### Exercise brief:
Check every line of the data below for "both". Copy each one that has it.
※
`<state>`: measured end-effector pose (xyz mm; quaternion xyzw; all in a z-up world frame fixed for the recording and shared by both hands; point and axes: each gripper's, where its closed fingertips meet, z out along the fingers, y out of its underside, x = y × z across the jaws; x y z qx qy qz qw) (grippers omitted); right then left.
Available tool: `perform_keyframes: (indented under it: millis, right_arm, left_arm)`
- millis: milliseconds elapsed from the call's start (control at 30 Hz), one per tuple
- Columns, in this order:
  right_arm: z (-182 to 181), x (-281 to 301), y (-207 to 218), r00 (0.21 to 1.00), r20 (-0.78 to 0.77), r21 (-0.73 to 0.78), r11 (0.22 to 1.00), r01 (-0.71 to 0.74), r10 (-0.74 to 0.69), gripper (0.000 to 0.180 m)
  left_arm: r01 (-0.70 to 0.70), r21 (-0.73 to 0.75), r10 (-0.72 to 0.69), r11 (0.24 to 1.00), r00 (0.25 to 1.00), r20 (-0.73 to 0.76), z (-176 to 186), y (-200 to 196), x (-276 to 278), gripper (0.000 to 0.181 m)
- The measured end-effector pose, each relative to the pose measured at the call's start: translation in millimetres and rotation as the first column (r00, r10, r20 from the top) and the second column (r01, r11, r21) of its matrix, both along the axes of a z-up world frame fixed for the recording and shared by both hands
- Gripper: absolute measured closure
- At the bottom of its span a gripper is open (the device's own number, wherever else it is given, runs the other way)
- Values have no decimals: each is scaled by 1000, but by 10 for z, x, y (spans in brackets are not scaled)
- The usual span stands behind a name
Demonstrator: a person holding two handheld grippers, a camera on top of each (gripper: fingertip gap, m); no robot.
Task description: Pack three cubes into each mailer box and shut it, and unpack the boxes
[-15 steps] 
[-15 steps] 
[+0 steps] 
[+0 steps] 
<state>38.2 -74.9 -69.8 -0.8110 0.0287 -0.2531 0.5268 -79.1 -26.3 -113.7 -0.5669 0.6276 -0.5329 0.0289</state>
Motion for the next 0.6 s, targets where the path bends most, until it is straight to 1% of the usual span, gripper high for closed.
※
### Task response:
`<state>`: measured end-effector pose (xyz mm; quaternion xyzw; all in a z-up world frame fixed for the recording and shared by both hands; point and axes: each gripper's, where its closed fingertips meet, z out along the fingers, y out of its underside, x = y × z across the jaws; x y z qx qy qz qw) (grippers omitted); right then left.
- The measured end-effector pose, each relative to the pose measured at the call's start: translation in millimetres and rotation as the first column (r00, r10, r20 from the top) and the second column (r01, r11, r21) of its matrix, both along the axes of a z-up world frame fixed for the recording and shared by both hands

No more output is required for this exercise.